François-Louis Michaud wird am 16. April neuer Vorsitzender der EBA
François-Louis Michaud tritt am 16. April 2026 sein Amt als Vorsitzender der Europäischen Bankenaufsichtsbehörde (EBA) an. Der Rat der Europäischen Union hat ihn heute formell ernannt.
Erfahrener Aufseher für turbulente Zeiten
Helmut Ettl, der stellvertretende Vorsitzende der EBA, gratulierte Michaud herzlich zu seiner Ernennung nach einem sehr selektiven Auswahlprozess.
Ettl betonte Michauds umfassende Erfahrung in der Bankenaufsicht und -regulierung sowie im Bereich der Finanzstabilität.
Diese Expertise habe er in internationalen, europäischen und nationalen Institutionen in vier verschiedenen Ländern gesammelt.
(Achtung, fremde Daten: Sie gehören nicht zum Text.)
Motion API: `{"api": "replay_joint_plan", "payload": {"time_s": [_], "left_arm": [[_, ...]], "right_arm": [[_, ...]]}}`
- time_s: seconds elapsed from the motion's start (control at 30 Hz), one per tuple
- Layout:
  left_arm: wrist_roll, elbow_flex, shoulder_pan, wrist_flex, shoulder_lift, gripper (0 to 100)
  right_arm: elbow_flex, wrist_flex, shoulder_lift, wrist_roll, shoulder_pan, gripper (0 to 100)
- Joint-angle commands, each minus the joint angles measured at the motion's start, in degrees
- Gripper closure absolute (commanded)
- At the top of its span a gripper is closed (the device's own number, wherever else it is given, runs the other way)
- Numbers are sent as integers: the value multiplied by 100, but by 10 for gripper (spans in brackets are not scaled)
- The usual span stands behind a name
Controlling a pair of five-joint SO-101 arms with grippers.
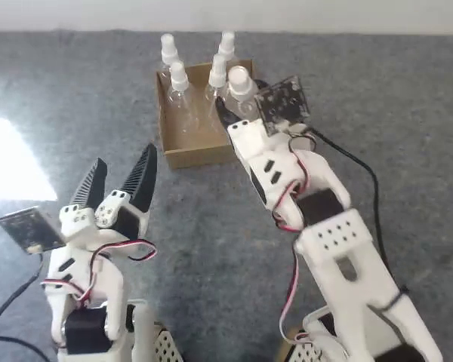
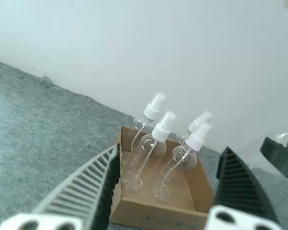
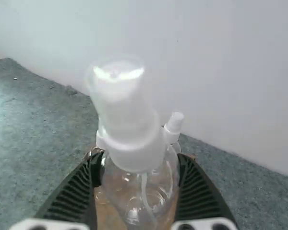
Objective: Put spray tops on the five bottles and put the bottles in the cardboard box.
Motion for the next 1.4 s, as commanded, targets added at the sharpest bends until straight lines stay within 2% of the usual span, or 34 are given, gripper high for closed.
{"api": "replay_joint_plan", "payload": {"time_s": [0.0,0.3,0.73,1.37], "left_arm": [[88,-259,-44,-237,-88,699],[88,-259,-44,-237,-88,699],[88,-259,-44,-237,-88,699],[79,-259,-44,-237,-88,700]], "right_arm": [[-97,-690,444,79,251,992],[-97,-1569,1473,62,365,992],[-105,-2299,2431,53,637,992],[-765,-1895,3521,70,637,992]]}}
Seine Führungskompetenz werde der Behörde in den kommenden Jahren von großem Nutzen sein.
Michaud übernehme seine Rolle zu einem besonders wichtigen Zeitpunkt für das europäische Finanzsystem, so Ettl, der ihm viel Erfolg in seiner neuen Position wünschte.
Die EBA steht vor der Aufgabe, die Stabilität des Bankensektors in einem dynamischen Umfeld zu gewährleisten, und Michauds Hintergrund ist dafür prädestiniert.
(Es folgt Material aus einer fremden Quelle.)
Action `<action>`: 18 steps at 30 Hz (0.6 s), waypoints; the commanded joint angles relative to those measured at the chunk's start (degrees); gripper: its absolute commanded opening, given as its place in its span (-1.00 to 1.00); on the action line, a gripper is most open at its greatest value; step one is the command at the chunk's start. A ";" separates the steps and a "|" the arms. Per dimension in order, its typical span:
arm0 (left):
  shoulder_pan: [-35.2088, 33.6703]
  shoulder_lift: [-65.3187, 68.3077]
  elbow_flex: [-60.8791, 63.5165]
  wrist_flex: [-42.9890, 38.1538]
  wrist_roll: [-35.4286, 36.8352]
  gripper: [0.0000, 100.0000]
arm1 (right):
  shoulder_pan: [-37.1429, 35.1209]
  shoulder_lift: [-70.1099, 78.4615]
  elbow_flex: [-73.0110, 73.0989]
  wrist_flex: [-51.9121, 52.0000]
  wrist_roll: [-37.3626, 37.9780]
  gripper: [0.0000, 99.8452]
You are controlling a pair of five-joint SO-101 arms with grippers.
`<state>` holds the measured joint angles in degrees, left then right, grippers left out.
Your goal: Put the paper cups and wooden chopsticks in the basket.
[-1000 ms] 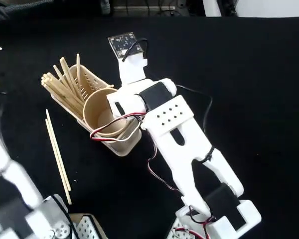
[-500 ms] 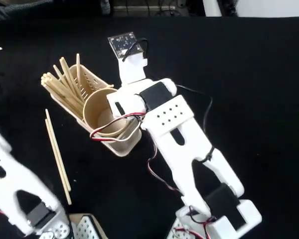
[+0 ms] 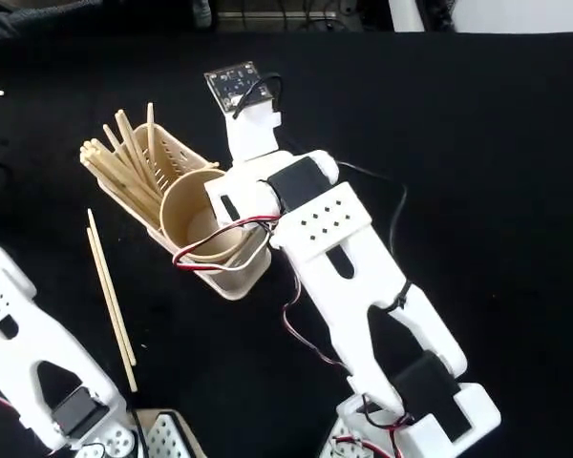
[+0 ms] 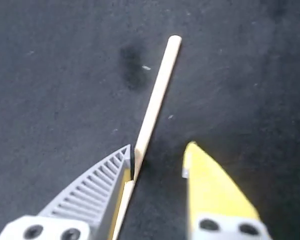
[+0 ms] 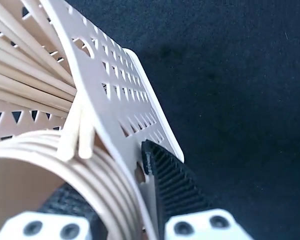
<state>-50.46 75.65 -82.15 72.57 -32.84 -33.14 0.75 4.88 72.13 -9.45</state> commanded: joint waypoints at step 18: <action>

Seine Fähigkeit, komplexe regulatorische Herausforderungen zu meistern und gleichzeitig die Zusammenarbeit über verschiedene Jurisdiktionen hinweg zu fördern, wird entscheidend sein.
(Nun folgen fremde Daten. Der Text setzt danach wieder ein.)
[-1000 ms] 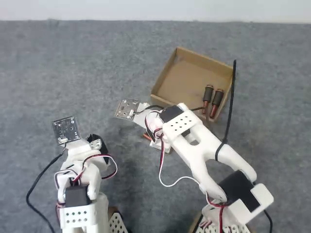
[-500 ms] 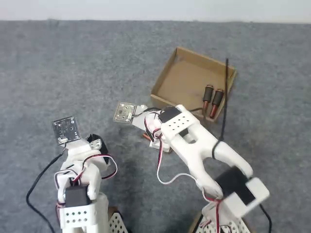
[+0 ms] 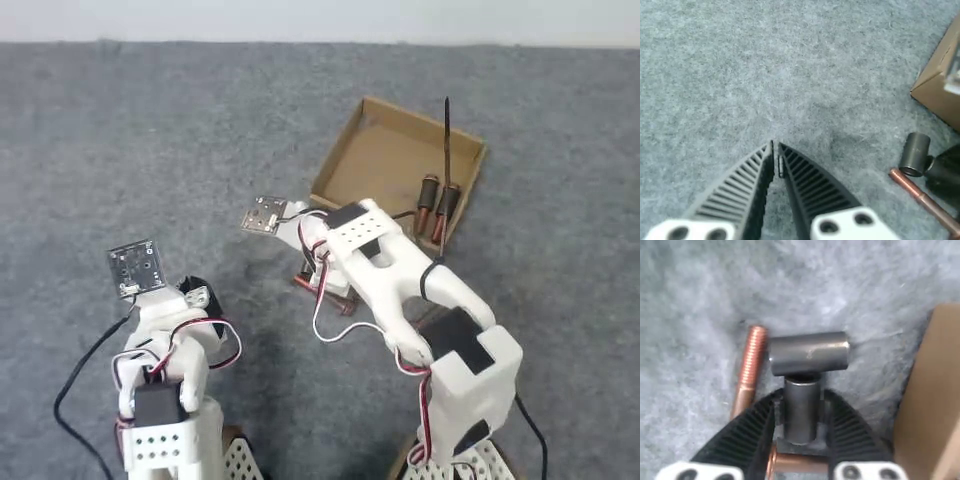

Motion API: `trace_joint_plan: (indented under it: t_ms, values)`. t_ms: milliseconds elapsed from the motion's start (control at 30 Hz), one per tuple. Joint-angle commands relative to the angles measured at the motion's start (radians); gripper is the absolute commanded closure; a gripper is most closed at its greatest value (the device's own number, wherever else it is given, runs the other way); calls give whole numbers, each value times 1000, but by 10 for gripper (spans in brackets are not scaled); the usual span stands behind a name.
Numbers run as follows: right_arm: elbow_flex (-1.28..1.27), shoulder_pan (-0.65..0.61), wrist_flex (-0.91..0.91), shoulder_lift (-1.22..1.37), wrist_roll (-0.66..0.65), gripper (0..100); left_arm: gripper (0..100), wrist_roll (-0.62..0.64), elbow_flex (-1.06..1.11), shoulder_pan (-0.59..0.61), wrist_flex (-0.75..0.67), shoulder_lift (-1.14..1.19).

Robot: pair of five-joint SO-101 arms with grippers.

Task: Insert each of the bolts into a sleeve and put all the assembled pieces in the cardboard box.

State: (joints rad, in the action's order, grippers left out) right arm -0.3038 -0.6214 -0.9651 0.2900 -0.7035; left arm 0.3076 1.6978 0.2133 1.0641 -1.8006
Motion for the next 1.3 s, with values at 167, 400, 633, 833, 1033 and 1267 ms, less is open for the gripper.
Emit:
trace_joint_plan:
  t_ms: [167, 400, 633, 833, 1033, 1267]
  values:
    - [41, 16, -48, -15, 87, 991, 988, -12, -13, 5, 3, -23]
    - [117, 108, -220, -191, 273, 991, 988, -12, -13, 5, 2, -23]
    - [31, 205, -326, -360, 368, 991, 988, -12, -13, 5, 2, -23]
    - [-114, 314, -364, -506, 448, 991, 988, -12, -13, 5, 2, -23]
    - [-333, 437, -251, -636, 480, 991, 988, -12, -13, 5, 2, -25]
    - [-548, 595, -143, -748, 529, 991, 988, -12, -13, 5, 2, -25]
Mandat für Stabilität und Wettbewerb
Michaud selbst äußerte sich geehrt über die Übernahme des Vorsitzes der EBA und betonte die Verantwortung, die er in dieser wichtigen Phase für das europäische Finanzsystem und die EBA empfinde.
Er verpflichtete sich, sicherzustellen, dass die EBA weiterhin eine effektive und konsistente Regulierung und Aufsicht in der gesamten EU liefert.
Zudem wolle er einen resilienten, effizienten und wettbewerbsfähigen Binnenmarkt unterstützen.
Michaud freue sich darauf, auf den starken Grundlagen seiner Vorgänger aufzubauen und in den kommenden Jahren eng mit allen Stakeholdern der EBA zusammenzuarbeiten.
Seine Amtszeit beträgt fünf Jahre und kann einmal verlängert werden.
Michaud war bereits seit dem 1. September 2020 als Exekutivdirektor der EBA tätig.
Die Ernennung durch den Rat erfolgte am 26. Februar 2026, nachdem das Europäische Parlament am 10. März 2026 seine Bestätigung erteilt hatte.
Stabilität durch Expertise
Michauds Ernennung sichert der EBA in unsicheren Zeiten eine erfahrene Führungskraft.
Seine Expertise in Bankenaufsicht und Finanzstabilität ist entscheidend, um das Vertrauen in den europäischen Sektor zu stärken.
Dies signalisiert ein klares Bekenntnis zur weiteren Integration und Resilienz der Bankenunion.